Masalah ini terjadi di tengah persoalan krisis pangan sehingga kondisi tersebut kain memicu kekhawatiran bahwa krisis pangan di negara bersenjata nuklir itu akan semakin memburuk. Awal bulan ini, Korean Central Television melaporkan jika tanggul di negara itu jebol menyusul hujan deras.
Akibatnya, air bah meluap dan menerjang lebih dari 1.000 rumah. Ratusan hektar lahan pertanian di provinsi timur Hamgyong Selatan hanyut karena air banjir.
Partai Buruh Korea yang berkuasa telah mendesak Tentara Rakyat untuk menggunakan pasukannya yang ditempatkan di provinsi tersebut untuk membantu upaya pemulihan. Sementara itu, menurut Korean Central News Agency, Presiden Kim Jong Un telah mengeluarkan perintah untuk menyediakan bahan-bahan darurat dan dukungan keuangan ke wilayah tersebut.
Awal tahun ini, Korea Utara mengatakan dalam sebuah laporan kepada Perserikatan Bangsa-Bangsa bahwa mereka telah menderita krisis pangan terburuk dalam lebih dari satu dekade.
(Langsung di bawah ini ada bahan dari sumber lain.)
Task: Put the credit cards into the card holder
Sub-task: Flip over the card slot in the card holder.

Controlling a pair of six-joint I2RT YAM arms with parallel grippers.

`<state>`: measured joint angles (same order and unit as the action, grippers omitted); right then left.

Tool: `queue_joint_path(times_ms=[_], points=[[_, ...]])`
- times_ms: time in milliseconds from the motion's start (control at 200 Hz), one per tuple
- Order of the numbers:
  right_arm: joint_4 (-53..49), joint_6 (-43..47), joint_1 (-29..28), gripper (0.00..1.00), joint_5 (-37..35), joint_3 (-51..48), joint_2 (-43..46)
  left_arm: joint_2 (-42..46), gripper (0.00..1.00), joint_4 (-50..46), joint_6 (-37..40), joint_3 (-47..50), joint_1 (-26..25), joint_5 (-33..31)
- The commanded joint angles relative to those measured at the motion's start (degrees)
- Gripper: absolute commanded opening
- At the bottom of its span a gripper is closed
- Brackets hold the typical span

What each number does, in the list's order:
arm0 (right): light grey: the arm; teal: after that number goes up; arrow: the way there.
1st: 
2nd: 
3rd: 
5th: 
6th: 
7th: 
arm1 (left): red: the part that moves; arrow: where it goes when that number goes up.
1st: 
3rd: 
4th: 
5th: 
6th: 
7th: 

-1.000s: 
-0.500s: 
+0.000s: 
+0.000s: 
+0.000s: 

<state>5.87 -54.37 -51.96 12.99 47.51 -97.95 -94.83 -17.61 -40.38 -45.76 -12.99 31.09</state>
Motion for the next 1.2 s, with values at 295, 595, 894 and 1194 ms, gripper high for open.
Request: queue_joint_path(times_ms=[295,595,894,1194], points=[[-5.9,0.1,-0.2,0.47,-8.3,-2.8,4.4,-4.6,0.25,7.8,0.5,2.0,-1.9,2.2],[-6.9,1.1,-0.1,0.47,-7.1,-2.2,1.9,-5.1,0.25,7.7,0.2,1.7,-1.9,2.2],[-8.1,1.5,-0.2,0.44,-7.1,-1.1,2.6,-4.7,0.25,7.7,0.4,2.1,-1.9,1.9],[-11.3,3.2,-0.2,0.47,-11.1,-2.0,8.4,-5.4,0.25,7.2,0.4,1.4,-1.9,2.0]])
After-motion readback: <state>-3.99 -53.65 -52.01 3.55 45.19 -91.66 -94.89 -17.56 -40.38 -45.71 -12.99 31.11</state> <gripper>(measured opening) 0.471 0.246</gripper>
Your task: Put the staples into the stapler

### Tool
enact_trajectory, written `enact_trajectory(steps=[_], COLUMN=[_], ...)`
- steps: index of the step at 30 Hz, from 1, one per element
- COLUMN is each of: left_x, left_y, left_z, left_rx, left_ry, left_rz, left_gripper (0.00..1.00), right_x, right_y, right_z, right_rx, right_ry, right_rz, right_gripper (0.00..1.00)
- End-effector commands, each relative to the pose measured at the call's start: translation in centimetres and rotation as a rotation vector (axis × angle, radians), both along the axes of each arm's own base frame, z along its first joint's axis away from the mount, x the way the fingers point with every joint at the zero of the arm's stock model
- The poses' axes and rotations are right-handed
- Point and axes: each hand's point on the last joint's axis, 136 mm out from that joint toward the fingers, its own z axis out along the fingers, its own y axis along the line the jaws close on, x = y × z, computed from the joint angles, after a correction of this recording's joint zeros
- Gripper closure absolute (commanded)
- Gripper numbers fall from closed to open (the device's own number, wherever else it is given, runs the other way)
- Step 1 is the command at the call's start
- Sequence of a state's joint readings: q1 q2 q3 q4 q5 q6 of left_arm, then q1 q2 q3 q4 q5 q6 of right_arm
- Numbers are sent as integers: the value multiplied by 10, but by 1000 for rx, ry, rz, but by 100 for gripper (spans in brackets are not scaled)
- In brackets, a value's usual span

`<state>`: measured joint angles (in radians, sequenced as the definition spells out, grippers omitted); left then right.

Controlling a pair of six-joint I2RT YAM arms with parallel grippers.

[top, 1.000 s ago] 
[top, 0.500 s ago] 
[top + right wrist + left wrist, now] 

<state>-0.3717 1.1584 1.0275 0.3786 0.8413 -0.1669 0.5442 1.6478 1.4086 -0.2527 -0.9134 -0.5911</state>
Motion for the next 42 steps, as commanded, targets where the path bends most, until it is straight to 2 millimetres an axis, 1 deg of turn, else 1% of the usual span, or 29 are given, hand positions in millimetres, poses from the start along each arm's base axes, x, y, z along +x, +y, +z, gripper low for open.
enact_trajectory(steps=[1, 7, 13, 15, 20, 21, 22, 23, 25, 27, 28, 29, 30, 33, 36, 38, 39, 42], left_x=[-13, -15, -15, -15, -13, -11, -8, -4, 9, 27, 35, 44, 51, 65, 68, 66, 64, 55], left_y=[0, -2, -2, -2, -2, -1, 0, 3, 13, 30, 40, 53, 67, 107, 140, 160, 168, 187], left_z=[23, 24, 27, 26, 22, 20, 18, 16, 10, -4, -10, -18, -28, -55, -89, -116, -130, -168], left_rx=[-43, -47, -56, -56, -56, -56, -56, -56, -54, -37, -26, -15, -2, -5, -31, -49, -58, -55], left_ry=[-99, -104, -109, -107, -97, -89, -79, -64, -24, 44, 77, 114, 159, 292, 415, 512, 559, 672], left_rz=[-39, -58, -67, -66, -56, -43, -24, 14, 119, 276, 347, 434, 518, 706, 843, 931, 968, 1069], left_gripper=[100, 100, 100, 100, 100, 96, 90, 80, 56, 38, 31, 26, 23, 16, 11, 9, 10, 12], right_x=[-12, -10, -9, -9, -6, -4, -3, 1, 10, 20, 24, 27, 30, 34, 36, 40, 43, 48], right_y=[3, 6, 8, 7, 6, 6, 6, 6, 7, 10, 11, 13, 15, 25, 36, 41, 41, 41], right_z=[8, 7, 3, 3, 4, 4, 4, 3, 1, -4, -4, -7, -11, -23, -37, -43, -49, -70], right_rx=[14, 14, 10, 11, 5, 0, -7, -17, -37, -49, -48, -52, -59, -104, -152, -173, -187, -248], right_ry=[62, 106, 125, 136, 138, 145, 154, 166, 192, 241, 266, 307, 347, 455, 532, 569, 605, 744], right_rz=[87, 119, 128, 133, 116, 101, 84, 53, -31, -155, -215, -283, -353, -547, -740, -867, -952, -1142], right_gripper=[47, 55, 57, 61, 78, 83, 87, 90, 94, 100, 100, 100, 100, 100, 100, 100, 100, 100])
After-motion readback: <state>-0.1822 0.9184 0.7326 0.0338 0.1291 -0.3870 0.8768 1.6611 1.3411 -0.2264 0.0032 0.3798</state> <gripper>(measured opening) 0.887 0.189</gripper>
Negara itu juga menghadapi kekhawatiran yang meningkat terkait kesulitan serius dalam memperoleh kebutuhan pokok sehari-hari bagi warganya.
Sebelum dilanda banjir, pada akhir bulan lalu, negara itu juga menghadapi kerusakan akibat cuaca panas dan kekeringan. Kim sebelumnya juga telah memperingatkan pada Juni bahwa situasi pangan di Korea Utara "menjadi tegang" karena sektor pertaniannya hancur oleh topan kuat dan banjir yang terjadi pada 2020 lalu.
Di lain sisi, Korea Utara juga tidak mengimpor produk makanan dari Tiongkok. Padahal, Tiongkok merupakan sekutu terdekat dan paling berpengaruh dalam hal ekonomi. Kim telah memblokir perbatasan dengan tetangganya di sejak merebaknya pandemi virus corona.
Belum lama ini, Bank Sentral Korea Selatan melaporkan ekonomi Korea Utara mengalami kontraksi terdalam dengan penurunan sebesar 4,5 persen pada tahun 2020. Kondisi ini erat kaitannya dengan langkah Korea Utara untuk menutup perbatasannya dengan negara-negara luar.